Dass der Axel-Springer-Verlag mit "Hörzu" und "Hamburger Abendblatt" ausgerechnet die Titel verkauft, die seinem Gründer so wichtig waren, ist Grund für Wehmut, aber nicht für Schwermut. Den Hamburger Verlegern von einst ging es immer um den wahren Journalismus, nie nur um die Ware Journalismus. Und jetzt?

Von Michael Jürgs

Dass früher alles besser war und alle sowieso, behaupten alle, die früher nicht besser waren als heutige Journalisten. Weil aber fast alle Jungen damals einen Job fanden auf dem Mediamarkt, ganz egal, wie blöd sie auch sein mochten, hielten sie sich bereits nach der ersten gedruckten Zeile zu Höherem, mindestens zum Chefredakteur, berufen. Auf diesem Irrglauben beruht die Ballade von den guten alten Zeiten der sogenannten Vierten Gewalt. Heutzutage angestimmt nach Trauerfeiern, in denen Grabredner wieder mal den Tod des Printjournalismus beklagen. Zuletzt am vergangenen Donnerstag, nachdem um 9.45 Uhr die Axel Springer AG verkündet hatte, mehrere Titel, unter anderem das Hamburger Abendblatt und Hörzu, verkauft zu haben.

Was allerdings weder den Medienstandort Hamburg gefährdet, noch ein Beleg dafür ist, dass Journalismus in gedruckter Form beerdigt werden muss, bevor sich die Geier auf ihn stürzen. Es ist im konkreten Fall eher Anlass für die klassische journalistische Geschichte von einem, der auszog, per verkündetem verlegerischen Mut die mutmaßlich Kleingläubigen in anderen Verlagen das Fürchten zu lehren. Jedoch aus Sorge, irgendwann ermordet zu werden, rechtzeitig Selbstmord beging.

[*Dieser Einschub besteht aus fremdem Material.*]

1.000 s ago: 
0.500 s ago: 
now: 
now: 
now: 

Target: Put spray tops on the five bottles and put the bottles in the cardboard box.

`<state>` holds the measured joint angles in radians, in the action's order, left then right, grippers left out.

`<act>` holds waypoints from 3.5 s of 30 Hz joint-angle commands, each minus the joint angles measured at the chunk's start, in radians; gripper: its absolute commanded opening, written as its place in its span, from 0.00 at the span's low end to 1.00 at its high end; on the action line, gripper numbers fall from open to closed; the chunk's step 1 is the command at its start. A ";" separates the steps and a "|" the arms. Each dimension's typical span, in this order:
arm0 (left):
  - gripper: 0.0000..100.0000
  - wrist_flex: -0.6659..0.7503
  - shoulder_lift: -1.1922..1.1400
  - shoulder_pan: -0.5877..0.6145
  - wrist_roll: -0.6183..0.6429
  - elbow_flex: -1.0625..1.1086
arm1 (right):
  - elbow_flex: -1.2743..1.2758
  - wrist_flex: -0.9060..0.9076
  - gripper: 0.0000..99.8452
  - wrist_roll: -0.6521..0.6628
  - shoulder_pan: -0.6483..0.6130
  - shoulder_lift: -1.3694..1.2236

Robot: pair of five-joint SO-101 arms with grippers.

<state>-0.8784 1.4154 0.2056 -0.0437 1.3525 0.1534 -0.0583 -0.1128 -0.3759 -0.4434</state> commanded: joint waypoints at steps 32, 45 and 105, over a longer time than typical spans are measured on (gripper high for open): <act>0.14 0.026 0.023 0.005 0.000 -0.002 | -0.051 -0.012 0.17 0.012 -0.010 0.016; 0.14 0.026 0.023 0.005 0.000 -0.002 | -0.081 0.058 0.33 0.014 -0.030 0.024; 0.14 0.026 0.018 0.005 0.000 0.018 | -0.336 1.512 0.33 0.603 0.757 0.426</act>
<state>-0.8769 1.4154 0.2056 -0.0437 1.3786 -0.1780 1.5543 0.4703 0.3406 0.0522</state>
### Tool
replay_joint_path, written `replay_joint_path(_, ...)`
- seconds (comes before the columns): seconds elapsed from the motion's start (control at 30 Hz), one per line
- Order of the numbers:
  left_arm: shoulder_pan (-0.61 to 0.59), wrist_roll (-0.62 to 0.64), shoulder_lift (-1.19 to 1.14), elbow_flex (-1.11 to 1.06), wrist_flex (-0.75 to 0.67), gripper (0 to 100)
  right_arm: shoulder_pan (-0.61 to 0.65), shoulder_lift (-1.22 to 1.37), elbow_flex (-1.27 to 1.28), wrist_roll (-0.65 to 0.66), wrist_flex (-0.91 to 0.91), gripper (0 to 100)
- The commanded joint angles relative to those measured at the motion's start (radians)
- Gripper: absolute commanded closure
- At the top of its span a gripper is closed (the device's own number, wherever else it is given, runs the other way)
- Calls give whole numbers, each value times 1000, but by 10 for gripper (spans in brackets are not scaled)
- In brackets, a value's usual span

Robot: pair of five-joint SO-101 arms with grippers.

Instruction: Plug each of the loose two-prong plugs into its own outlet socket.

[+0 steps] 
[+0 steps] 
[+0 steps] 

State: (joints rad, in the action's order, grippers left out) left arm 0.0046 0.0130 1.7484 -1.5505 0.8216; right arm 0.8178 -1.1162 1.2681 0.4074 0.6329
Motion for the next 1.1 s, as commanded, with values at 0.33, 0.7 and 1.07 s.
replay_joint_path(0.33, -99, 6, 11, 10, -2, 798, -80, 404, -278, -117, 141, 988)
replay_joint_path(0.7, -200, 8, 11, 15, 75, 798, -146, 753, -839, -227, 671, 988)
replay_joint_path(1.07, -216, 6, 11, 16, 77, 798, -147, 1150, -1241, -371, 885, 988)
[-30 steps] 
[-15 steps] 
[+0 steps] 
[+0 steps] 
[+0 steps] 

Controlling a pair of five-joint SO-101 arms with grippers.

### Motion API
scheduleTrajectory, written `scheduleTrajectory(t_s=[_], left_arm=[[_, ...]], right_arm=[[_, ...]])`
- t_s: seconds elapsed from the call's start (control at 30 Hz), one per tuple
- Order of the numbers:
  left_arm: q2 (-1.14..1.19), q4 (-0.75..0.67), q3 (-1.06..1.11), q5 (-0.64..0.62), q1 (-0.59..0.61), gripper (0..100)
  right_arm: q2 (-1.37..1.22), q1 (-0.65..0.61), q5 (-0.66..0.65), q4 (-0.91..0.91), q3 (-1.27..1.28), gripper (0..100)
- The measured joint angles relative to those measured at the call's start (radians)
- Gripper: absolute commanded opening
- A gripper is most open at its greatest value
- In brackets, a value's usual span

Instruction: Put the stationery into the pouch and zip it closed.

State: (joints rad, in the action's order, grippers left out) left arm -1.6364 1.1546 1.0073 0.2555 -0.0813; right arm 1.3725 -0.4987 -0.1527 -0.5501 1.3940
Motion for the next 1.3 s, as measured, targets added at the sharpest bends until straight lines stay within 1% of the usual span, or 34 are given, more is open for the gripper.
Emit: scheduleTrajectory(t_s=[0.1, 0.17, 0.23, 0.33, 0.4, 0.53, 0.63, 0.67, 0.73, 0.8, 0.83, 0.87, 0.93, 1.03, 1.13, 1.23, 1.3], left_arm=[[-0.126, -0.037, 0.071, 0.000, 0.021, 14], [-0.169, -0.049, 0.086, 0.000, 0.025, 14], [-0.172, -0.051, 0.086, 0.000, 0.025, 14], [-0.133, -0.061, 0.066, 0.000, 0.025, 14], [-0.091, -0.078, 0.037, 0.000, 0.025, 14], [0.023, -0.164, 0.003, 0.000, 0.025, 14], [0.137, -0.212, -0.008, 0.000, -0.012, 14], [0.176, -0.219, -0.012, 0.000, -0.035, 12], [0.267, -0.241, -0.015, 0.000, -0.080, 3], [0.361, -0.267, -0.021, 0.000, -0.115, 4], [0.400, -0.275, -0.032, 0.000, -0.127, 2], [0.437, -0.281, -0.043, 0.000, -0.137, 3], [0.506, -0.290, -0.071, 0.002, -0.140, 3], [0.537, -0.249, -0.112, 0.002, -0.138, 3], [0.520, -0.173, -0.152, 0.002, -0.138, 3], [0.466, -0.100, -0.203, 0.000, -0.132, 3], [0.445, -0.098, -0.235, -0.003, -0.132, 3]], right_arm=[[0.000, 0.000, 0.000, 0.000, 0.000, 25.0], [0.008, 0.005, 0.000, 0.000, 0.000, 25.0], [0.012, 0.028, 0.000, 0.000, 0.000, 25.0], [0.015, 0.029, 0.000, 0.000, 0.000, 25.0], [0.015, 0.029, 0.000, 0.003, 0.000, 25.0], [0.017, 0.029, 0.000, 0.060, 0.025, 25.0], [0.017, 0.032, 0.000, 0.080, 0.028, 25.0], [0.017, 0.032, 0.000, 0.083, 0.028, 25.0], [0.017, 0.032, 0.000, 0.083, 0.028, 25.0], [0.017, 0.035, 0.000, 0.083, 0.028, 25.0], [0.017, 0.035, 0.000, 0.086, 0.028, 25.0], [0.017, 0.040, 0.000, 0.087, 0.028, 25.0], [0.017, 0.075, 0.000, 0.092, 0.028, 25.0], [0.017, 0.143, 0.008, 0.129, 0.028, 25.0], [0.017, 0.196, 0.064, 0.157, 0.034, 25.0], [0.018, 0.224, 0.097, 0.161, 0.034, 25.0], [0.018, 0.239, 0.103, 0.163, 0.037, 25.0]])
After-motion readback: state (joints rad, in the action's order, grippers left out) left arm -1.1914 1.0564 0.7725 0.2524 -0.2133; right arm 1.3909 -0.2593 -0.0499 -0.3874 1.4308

Darf man so brutal einseitig über Mathias Döpfner urteilen, der nur "schweren Herzens" den Deal mit der Funke Mediengruppe unterschrieb? Ein Journalist darf das. In Fällen wie diesen hätte Axel Springer jenen sogar zu Klartext ermuntert und mit Informationen über sich selbst gefüttert.

Erfolgreiche Todfreunde

Solchen zum Beispiel: Bei der Bergedorfer Zeitung, die jetzt ebenfalls ins Ruhrgebiet verkauft wurde, hat der junge Journalist Axel Springer volontiert. In eine schwarze Kladde, die er als Filmvorführer im Hamburger "Waterloo"-Kino führte, notierte er 1944 eine Geschäftsidee für eine wöchentliche Illustrierte. Auflage 250.000, Preis dreißig Pfennig. Die Hörzu, die zum ersten Mal im Dezember 1946 mit einer Lizenz der englischen Besatzer erschien, die Hamburg 1945 von den Nazis befreit hatten, kostete dreißig Pfennig und hatte eine Druckauflage von 250 000.

Die Redaktionskonferenz des Hamburger Abendblatts, das zeitlebens sein Lieblingskind blieb, aus dessen Biotop er sich die beiden erfolgreichsten Todfreunde Christian Kracht und Peter Tamm als Manager an seine Seite holte, besuchte er anfangs spontan und erklärte dem ihm ergebenen journalistischen Fußvolk, wie man Bildunterschriften formuliert, warum die Schlagzeile über dem Bruch einer Seite stehen muss und vor allem immer wieder, warum das Motto der Zeitung - "Seid nett zueinander" - nach den zwölf gerade erst vergangenen Jahren der Nazidiktatur eine heilende Wirkung habe.

War Axel Springer etwa einzigartig? War er in seinen Eigenarten als Verleger typisch oder untypisch? War früher wirklich alles besser? Oder doch gar alle?